[Stored data]

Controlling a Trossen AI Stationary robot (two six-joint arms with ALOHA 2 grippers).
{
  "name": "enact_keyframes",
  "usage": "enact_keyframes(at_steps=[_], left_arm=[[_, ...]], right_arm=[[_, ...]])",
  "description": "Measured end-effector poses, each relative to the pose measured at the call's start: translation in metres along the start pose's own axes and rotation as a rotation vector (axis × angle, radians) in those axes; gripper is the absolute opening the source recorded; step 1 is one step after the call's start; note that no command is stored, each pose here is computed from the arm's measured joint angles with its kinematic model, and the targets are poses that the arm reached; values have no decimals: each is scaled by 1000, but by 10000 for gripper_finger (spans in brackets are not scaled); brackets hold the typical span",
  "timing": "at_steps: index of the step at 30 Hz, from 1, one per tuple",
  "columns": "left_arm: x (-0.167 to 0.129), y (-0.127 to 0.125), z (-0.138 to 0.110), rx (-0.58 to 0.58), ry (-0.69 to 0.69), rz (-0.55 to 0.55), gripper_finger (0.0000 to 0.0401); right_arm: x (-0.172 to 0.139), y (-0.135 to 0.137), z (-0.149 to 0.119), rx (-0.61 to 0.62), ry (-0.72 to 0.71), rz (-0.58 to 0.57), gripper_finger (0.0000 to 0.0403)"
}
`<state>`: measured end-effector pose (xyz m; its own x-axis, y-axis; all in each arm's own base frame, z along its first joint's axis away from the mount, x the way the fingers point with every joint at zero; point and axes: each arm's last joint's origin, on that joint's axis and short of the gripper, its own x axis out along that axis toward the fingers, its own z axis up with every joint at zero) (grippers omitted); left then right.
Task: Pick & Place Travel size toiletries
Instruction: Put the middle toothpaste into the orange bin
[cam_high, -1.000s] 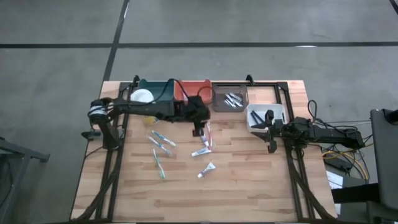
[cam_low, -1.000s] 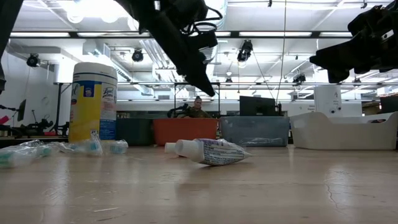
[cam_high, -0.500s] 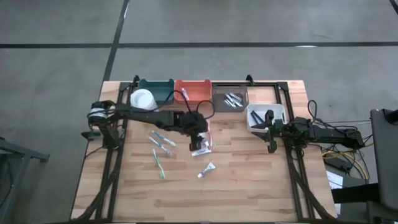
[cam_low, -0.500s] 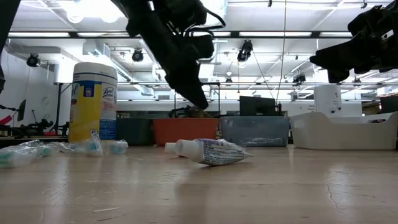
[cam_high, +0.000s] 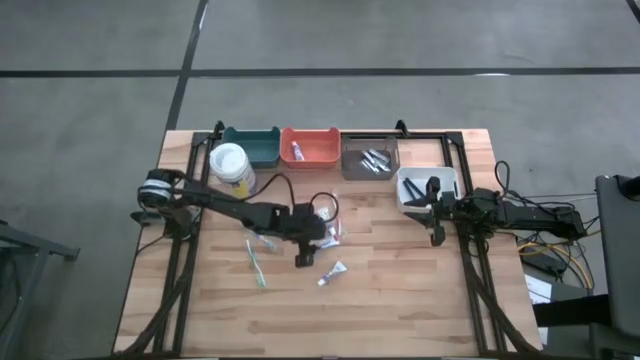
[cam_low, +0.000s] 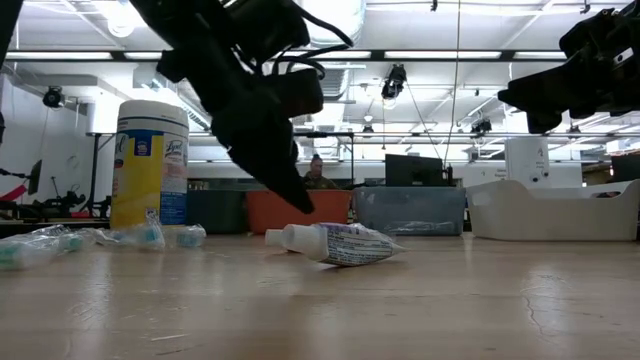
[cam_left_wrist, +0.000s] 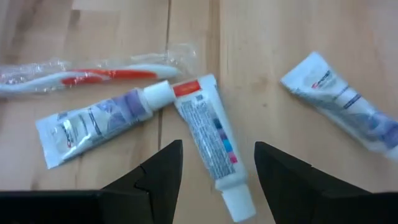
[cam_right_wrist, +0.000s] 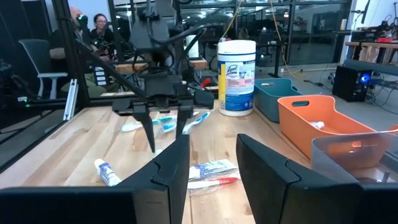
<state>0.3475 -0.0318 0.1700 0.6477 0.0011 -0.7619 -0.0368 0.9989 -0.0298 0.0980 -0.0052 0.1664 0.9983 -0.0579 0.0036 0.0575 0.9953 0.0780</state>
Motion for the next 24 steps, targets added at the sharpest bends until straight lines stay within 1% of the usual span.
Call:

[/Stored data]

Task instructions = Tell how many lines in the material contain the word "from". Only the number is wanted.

Result below = 3